JA first choice
New York doctor vacations here on COVID-19 breakTuesday, June 16, 2020
BY MARK CUMMINGS
MONTEGO BAY, St J ames — An American doctor who has been treating COVID-19 patients in her country for several months was among the more than 500 tourists and locals who arrived in the island on six flights from the US yesterday, saying that she decided to vacation in Jamaica on the first break she got from her gruelling job schedule.
“From here on out we're gonna have a good time. I’m setting up good vibes. Right now, I just wanna eat,” Dr Tobitha Locklear, a first time visitor to the island, told the Jamaica Observer just before boarding a tour bus for a resort on the famed Jimmy Cliff Boulevard in this resort city of Montego Bay.
The New Yorker, who was accompanied by a female friend, who is also a US resident and a first-time visitor to the island, said they both seized the opportunity to visit Jamaica to have a good time.
“I am a doctor in the United States; we are here on vacation, it’s time to get a break and we have heard that the people here are really nice,” said Dr Locklear.
She added that she was hoping to hear a good calypso band and “we’re gonna doctor it up”, referring to the famous Doctor’s Cave Beach. She also expressed a desire to “have some good rum punch”.
Dr Locklear told the Observer that she and her friend plan to spend seven days on the island, which yesterday welcomed visitors for the first time since the borders were closed to incoming passengers on March 24.
She expressed disappointment, however, with the protocols at the airport for arriving passengers.
“I was expecting a calypso band and some rum punch to greet me, but instead I got a Q-tip up the nose and in my throat and four hours of waiting in the airport. I hope the calypso band and the rum punch are coming,” she told the Observer.
“I was also hungry. If I had known that the process would have taken so long I would have been prepared, I would have brought food or something, but now I’m like irritated, tired. I don’t even feel like I’m on vacation, I feel like I just been through, I don’t know what. Four hours after you get off the flight is just too long. But everyone I’ve encountered has been extremely nice,” she said.

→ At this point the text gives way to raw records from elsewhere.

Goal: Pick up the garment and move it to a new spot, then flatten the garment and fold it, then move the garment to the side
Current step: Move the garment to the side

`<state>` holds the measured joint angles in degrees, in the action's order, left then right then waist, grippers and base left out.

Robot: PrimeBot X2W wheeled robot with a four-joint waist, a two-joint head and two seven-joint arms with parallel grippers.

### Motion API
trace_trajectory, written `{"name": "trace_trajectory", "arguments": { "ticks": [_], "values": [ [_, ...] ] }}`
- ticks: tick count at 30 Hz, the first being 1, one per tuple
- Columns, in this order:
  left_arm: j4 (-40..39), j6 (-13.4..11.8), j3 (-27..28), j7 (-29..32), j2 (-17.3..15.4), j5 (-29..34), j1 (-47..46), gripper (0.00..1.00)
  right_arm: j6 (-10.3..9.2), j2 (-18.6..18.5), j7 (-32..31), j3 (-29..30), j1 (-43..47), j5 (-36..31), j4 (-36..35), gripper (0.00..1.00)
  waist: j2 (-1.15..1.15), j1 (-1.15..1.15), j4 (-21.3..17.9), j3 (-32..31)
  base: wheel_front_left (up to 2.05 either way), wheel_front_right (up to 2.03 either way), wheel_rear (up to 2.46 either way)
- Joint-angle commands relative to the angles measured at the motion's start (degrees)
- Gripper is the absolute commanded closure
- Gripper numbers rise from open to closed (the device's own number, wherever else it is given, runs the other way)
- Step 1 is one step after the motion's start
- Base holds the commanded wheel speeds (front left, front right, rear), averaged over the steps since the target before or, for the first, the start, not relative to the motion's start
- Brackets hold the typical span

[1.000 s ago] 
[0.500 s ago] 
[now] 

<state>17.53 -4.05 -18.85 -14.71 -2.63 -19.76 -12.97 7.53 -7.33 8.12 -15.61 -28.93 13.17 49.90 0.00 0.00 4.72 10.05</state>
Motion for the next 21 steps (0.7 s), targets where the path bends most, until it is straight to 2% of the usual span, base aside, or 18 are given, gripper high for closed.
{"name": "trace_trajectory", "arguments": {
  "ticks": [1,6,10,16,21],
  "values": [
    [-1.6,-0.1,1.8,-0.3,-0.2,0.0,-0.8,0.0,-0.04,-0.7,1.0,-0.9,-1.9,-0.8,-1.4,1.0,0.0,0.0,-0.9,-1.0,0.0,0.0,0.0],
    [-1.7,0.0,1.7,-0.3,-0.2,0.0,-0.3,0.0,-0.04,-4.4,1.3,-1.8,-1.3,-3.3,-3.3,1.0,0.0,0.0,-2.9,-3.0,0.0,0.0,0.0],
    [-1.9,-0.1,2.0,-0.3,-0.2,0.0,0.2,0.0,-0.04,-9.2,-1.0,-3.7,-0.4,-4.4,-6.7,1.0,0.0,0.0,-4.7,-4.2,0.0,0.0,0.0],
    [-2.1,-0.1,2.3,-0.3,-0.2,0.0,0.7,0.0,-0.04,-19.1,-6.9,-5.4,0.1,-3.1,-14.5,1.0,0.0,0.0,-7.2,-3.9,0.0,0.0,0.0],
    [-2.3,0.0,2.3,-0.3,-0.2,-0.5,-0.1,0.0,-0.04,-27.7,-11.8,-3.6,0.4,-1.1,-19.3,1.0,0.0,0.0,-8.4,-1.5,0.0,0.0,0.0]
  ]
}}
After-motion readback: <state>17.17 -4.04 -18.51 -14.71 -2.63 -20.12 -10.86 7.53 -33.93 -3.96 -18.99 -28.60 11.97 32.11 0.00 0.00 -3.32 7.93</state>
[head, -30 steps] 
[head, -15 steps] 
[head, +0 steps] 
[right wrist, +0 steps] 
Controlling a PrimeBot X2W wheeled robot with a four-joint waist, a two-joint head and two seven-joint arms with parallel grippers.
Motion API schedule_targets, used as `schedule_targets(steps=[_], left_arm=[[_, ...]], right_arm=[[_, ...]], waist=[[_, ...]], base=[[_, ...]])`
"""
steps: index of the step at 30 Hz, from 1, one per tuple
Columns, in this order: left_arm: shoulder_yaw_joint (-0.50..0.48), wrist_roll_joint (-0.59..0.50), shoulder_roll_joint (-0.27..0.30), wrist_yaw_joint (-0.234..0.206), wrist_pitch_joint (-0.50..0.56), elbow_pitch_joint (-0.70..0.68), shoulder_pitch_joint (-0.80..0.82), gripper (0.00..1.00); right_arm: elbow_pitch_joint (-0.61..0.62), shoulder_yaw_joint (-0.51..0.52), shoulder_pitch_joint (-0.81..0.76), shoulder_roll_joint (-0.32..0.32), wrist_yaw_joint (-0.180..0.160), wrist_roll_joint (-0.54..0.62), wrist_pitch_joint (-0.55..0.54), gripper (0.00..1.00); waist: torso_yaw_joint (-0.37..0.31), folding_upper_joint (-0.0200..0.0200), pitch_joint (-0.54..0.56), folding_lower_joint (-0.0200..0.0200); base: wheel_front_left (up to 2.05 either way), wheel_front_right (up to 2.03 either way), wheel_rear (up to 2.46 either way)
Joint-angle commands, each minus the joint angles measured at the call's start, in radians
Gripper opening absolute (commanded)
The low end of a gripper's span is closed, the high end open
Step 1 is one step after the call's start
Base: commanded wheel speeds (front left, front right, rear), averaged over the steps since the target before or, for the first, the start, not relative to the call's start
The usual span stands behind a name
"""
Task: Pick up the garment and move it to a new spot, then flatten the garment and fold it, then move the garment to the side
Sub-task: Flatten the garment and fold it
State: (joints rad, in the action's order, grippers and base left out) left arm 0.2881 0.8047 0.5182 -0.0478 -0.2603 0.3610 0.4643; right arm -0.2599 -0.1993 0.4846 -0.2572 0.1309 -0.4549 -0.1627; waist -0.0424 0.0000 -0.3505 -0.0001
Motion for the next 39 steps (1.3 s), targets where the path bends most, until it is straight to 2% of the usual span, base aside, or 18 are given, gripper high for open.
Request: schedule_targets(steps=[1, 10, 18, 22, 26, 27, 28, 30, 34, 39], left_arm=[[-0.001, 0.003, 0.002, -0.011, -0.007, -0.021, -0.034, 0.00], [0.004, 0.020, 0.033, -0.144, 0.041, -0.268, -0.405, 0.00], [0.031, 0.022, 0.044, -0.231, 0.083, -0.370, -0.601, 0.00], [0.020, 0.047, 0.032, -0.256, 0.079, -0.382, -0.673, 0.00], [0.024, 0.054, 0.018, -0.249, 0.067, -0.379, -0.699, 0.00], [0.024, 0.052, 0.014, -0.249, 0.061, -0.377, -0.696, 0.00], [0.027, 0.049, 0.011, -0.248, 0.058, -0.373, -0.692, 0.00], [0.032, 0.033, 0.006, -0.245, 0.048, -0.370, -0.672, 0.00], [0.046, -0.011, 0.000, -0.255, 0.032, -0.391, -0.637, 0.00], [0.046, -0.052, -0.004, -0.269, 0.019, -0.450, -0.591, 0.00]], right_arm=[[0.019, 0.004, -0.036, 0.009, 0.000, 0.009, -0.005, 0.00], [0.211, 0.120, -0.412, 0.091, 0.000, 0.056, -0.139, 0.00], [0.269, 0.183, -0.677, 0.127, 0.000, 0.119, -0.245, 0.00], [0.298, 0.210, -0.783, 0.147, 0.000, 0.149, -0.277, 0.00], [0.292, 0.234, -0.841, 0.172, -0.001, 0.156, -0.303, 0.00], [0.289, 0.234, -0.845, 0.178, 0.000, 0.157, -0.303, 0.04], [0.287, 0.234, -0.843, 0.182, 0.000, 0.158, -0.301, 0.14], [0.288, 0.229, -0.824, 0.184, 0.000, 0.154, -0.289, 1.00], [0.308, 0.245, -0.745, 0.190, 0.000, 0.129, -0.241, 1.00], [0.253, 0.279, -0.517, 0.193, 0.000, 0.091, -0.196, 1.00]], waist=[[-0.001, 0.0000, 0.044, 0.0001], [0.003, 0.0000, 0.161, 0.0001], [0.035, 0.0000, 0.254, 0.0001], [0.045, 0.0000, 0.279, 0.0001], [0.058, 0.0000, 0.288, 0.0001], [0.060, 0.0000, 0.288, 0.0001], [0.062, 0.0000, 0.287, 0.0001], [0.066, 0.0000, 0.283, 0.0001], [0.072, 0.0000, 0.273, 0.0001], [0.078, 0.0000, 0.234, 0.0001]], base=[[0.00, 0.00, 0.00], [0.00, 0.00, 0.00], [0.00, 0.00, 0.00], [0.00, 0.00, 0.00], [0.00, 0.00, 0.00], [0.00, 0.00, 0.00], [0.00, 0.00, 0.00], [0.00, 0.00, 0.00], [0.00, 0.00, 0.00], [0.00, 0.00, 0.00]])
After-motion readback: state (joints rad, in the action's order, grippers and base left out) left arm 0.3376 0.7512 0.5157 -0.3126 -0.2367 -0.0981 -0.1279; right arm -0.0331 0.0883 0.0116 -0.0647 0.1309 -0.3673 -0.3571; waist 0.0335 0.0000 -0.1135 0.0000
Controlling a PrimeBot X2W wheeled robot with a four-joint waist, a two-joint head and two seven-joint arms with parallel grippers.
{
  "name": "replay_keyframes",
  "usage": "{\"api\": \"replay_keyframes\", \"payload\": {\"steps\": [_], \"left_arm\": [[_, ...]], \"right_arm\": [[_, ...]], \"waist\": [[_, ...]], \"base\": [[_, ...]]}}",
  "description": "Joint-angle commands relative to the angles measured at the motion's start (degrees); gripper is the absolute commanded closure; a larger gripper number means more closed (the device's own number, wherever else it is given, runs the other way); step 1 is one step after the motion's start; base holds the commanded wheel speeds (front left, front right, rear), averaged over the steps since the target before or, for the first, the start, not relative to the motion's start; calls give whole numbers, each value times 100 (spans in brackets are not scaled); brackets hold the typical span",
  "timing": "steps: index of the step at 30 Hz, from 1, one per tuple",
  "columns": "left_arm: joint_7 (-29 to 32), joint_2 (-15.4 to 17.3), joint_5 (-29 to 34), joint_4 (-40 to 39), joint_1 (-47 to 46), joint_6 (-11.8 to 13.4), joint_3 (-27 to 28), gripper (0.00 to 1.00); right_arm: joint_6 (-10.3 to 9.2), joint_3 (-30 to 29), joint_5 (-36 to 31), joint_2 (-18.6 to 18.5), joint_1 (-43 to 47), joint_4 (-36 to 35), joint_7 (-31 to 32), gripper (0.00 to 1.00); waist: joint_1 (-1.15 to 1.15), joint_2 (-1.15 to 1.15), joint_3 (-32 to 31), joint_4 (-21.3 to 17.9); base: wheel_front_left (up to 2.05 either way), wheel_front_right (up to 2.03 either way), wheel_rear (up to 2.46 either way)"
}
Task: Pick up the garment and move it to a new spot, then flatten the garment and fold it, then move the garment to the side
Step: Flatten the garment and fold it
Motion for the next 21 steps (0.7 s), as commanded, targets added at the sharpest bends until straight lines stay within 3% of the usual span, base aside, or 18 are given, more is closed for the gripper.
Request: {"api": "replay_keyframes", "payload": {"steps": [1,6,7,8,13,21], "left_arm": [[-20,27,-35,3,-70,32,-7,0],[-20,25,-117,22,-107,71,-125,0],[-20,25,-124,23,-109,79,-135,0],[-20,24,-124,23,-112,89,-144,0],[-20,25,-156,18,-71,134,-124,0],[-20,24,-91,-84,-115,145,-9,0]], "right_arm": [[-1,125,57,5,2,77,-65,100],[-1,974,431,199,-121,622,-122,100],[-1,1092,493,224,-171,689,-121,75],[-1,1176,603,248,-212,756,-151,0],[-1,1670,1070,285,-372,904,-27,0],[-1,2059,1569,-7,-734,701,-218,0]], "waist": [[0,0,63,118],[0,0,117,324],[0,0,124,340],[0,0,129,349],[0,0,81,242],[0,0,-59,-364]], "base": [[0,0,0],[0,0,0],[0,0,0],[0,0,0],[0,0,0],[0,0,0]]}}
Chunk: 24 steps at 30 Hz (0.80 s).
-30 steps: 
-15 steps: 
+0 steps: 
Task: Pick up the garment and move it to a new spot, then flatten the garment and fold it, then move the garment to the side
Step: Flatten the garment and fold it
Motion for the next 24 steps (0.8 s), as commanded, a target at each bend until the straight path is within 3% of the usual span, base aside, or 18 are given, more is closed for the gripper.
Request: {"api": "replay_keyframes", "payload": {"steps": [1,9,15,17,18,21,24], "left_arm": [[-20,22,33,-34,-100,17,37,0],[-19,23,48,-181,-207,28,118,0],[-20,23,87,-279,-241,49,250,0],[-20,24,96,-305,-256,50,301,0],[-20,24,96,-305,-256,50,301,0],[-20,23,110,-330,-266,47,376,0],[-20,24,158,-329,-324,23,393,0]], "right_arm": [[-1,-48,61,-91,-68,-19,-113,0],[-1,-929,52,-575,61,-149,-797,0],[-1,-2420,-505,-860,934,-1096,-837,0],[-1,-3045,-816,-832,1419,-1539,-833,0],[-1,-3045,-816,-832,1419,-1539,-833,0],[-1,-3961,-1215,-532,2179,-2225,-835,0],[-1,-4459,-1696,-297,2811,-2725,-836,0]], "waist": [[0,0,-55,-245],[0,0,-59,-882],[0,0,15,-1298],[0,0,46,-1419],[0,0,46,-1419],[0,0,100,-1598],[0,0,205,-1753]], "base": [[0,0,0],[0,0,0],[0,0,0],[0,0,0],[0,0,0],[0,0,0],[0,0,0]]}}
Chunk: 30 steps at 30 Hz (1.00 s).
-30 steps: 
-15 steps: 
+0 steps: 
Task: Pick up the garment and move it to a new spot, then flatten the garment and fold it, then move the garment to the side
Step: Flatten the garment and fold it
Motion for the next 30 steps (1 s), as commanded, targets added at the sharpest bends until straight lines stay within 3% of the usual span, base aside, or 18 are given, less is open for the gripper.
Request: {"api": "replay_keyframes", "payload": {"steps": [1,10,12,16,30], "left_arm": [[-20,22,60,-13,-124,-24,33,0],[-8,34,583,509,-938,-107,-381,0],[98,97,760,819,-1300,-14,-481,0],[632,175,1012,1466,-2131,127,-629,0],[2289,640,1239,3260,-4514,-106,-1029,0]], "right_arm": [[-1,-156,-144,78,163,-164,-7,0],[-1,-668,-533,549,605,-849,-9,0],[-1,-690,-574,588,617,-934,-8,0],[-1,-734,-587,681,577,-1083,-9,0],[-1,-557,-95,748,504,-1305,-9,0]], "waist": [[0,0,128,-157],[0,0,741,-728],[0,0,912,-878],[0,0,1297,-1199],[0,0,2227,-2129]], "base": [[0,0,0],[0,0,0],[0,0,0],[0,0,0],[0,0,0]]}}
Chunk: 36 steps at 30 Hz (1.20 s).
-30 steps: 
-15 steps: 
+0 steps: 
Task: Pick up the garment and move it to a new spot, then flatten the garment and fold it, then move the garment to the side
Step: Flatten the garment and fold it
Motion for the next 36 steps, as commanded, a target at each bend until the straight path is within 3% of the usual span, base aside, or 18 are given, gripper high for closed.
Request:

She added that the system at the airport was extremely disorganised.
“As soon as you came in you should have gotten your information, they should have swabbed you, you should have gotten your suitcase, and you should have left. It was drop your suitcase over here, give your name over here, it was just extremely disorganised. That’s my personal opinion, but everybody was very kind, the people here are very nice, and I have a lot of Jamaican friends. And I know that you guys are good people,” she said.
Aneif Jones, a Jamaican who resides in the US, was also peeved by the long delay in the processing of passengers.
“It took us four hours to get out of the airport after we arrived. They really need to see what can be done to lessen the time. What is happening is not good and should be fixed,” he stressed.
Earlier, Tourism Minister Edmund Bartlett, Minister of Health and Wellness Dr Christopher Tufton, Jamaica Hotel and Tourist Association President Omar Robinson, and other stakeholders, visited the airport to observe the raft of measures implemented to prevent spread of the novel coronavirus.
Some 100 health workers were also on hand to sensitise and test passengers.
Throughout the day, passengers were observed wearing masks as they went through a series of checkpoints before leaving the airport.
Tufton said passengers were given a ‘pep talk’ while on their flight.
“After disembarking, they went through a series of steps, starting with the instructions as to what the processes will be, to include sanitising, the wearing of masks, and the collection of data. This data is further reinforced in terms of uploading on the JamCOVID App. The passengers then received their luggage, go through Customs, and then their samples are collected for testing following which they are ushered off to their respective destinations in conjunction with the hotels or otherwise,” he explained.
Asked about the complaints of long wait times inside the airport, Tufton said the first flight came in near midday and the last person was processed at 6:00 pm. “We processed 523 people; therefore, we could not have taken four hours for one passenger. We would be there all night if that were so,” he said.
“It was a good day. There were a few minor issues, but those were dealt with and all passengers were tested,” he said.